I think my Zebra Sarasa Grand Gel Pen writes better. But I need more time with the TWSBI Eco-T fountain pen before I make a final judgement.
For my Zettelkasten in Obsidian, I decided to no longer keep links between my Daily Notes and my Permanent Notes. This is based off what I read in Ahrens' book saying to discard or archive Fleeting Notes. And that's pretty much what my Daily Notes are, a collection of Fleeting Notes.
I'm removing the links, but I'm still archiving them though. And that's because I use the Daily Notes to create my Weeknotes post. It also makes those notes searchable via Obsidian.
I would like to apologize in advance. I tried to edit this post to make it as coherent as possible, but it still feels like a mess. Welcome to what my brain and life was like last week.
I ran into an issue while working on the previous weeknotes post. My weeknotes post show up on this journal, but it has software dev related posts. That makes me think that those should be on my dev blog. And now I wonder, maybe I should have just one website in the first place.
Now the problem with having one website that houses all kinds of content, is that my personal posts would start showing up alongside my dev related posts. I remember Scott Hanselman said that you should keep overtly personal information out of your tech blog. That's pretty much why I have a dev blog and a separate personal blog/journal. I also think that the advice on separating them still makes sense. But I also feel, based on experience, that having to maintain multiple websites can be exhausting.
After pouring out my heart and soul, my personal life into this online journal, I now have this urge to move on and leave it all behind. I no longer want to post something overly personal.
Had I decided to remain with an anonymous journal like Inquiry suggested in the past, I probably wouldn't have a problem with all the personal posts I wrote. But I really wanted to “own my words”, so this is what I get for doing so LOL.

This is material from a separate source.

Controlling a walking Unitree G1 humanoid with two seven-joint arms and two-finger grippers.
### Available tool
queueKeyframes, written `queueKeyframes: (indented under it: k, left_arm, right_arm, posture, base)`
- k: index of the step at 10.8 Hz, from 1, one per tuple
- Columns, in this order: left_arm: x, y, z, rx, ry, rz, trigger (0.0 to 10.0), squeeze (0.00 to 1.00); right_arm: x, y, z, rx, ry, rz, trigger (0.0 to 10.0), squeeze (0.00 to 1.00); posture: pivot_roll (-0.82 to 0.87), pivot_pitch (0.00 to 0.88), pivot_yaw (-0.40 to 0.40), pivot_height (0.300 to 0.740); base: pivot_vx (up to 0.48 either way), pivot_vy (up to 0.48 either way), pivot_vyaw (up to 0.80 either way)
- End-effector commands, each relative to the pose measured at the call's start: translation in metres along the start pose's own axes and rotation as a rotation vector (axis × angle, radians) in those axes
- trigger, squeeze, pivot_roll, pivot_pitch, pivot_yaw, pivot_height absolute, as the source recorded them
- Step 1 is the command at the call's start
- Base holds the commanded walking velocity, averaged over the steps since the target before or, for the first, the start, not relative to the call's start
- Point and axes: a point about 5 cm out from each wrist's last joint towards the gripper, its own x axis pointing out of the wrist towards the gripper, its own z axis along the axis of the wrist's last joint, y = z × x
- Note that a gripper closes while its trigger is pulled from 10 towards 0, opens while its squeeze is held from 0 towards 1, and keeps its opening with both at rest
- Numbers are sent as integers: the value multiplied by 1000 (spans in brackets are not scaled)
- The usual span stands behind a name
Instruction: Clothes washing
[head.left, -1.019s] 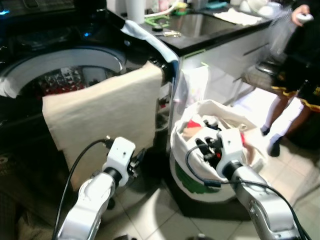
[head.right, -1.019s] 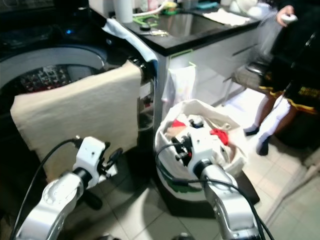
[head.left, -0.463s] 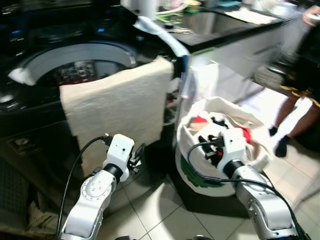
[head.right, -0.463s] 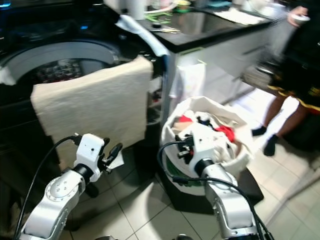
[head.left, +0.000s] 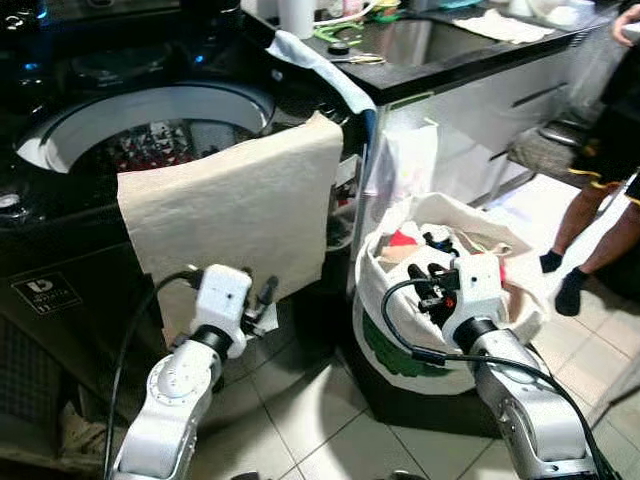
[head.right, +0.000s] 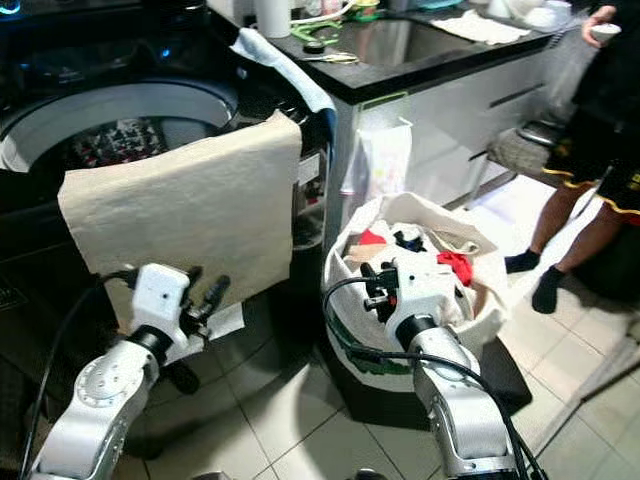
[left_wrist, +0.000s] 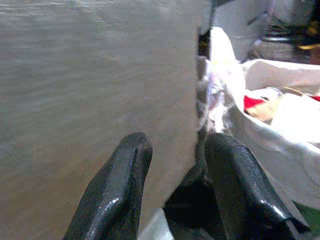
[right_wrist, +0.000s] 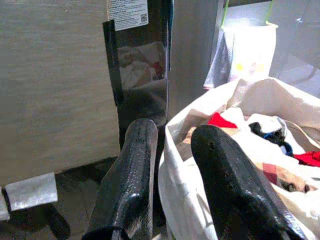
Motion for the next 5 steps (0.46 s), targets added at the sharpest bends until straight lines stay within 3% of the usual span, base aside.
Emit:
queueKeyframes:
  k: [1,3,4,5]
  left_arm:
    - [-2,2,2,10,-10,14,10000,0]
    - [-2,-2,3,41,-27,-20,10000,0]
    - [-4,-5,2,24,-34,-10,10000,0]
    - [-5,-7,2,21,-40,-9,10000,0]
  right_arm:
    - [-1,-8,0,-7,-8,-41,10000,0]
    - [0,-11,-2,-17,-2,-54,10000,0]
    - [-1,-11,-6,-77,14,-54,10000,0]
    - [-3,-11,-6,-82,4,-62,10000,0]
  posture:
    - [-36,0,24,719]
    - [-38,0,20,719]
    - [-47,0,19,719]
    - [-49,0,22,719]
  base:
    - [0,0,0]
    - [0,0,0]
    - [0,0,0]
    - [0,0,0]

On a related note... I wish I could start over with my domain and websites. Or, just leave everything behind and start fresh on a new blog/site.
I wonder if I can use Write.as as a headless CMS? Basically the idea is, Write.as will host my content, while I consume the content using an ASP.NET Core powered website. That will give me more control of the site's design, code, etc... while keeping the content safely stored in Write.as.
I already have a .NET wrapper library that can query their service for my posts. It might be a fun project to try in the future.
Struggling so much with the “ASP.NET Core 3 and React” book. I am simply following the instructions in the book, but I keep running into compile errors. The compile errors are brought about by the use of other libraries to help with development. I've had to spend more time troubleshooting the errors than actually reading the book.
At the end of another frustrating night trying to troubleshoot the errors, I realized the crux of the problem. The reason I was running into so many errors, is that the latest version of the libraries I was using, was not compatible with each other.